:: YOUR INSTRUCTIONS ::
Using the data beneath, show every line that includes the word "white".

--- PROVIDED ENTRIES Enclosed Below ---

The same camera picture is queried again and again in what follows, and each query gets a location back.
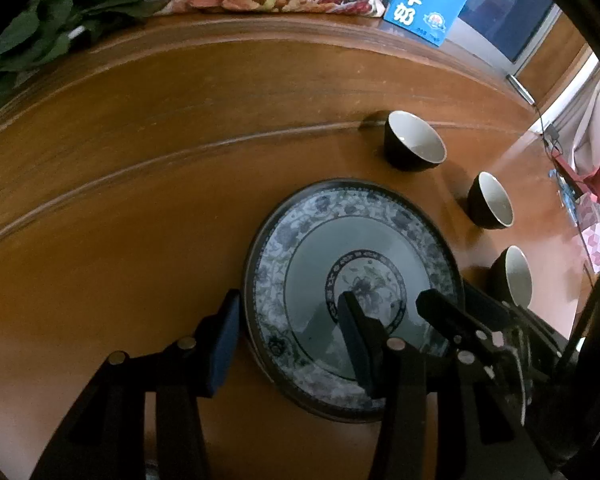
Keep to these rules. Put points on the black power adapter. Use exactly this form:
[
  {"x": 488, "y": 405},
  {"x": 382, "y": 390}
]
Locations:
[{"x": 552, "y": 132}]

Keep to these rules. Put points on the blue and white milk carton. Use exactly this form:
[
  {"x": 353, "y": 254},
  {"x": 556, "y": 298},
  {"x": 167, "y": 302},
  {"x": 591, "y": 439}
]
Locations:
[{"x": 425, "y": 0}]

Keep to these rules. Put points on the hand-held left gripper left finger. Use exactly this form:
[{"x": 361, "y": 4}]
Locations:
[{"x": 225, "y": 345}]

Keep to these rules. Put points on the small dark bowl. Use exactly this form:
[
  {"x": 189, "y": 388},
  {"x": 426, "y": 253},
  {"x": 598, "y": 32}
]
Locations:
[
  {"x": 492, "y": 202},
  {"x": 412, "y": 140},
  {"x": 515, "y": 275}
]

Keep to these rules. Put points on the blue glass window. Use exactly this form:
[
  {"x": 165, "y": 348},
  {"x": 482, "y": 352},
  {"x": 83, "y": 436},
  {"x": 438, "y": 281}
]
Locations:
[{"x": 510, "y": 5}]

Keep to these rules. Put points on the pink patterned box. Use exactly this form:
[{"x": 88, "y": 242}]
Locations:
[{"x": 597, "y": 240}]

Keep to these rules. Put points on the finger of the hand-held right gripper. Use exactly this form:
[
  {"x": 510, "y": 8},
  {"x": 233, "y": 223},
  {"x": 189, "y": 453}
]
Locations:
[
  {"x": 445, "y": 315},
  {"x": 485, "y": 307}
]

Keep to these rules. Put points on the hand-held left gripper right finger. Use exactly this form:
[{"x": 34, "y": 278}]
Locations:
[{"x": 355, "y": 340}]

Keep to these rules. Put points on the large blue floral plate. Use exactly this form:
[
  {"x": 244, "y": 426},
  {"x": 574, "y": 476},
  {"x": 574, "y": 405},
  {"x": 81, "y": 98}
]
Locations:
[{"x": 310, "y": 260}]

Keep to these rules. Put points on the white curtain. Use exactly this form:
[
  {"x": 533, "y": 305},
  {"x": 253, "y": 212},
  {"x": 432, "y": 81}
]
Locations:
[{"x": 597, "y": 110}]

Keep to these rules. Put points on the silver flat device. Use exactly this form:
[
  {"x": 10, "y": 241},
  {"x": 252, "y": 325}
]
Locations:
[{"x": 521, "y": 90}]

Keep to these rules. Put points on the bunch of green spinach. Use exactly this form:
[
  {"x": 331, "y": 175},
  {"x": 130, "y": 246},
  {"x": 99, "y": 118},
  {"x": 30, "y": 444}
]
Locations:
[{"x": 55, "y": 20}]

--- End of Enclosed PROVIDED ENTRIES ---

:: FINAL ANSWER ::
Keep to these rules. Put points on the blue and white milk carton. Use exactly this form:
Keep to these rules. Put points on the white curtain. Use exactly this form:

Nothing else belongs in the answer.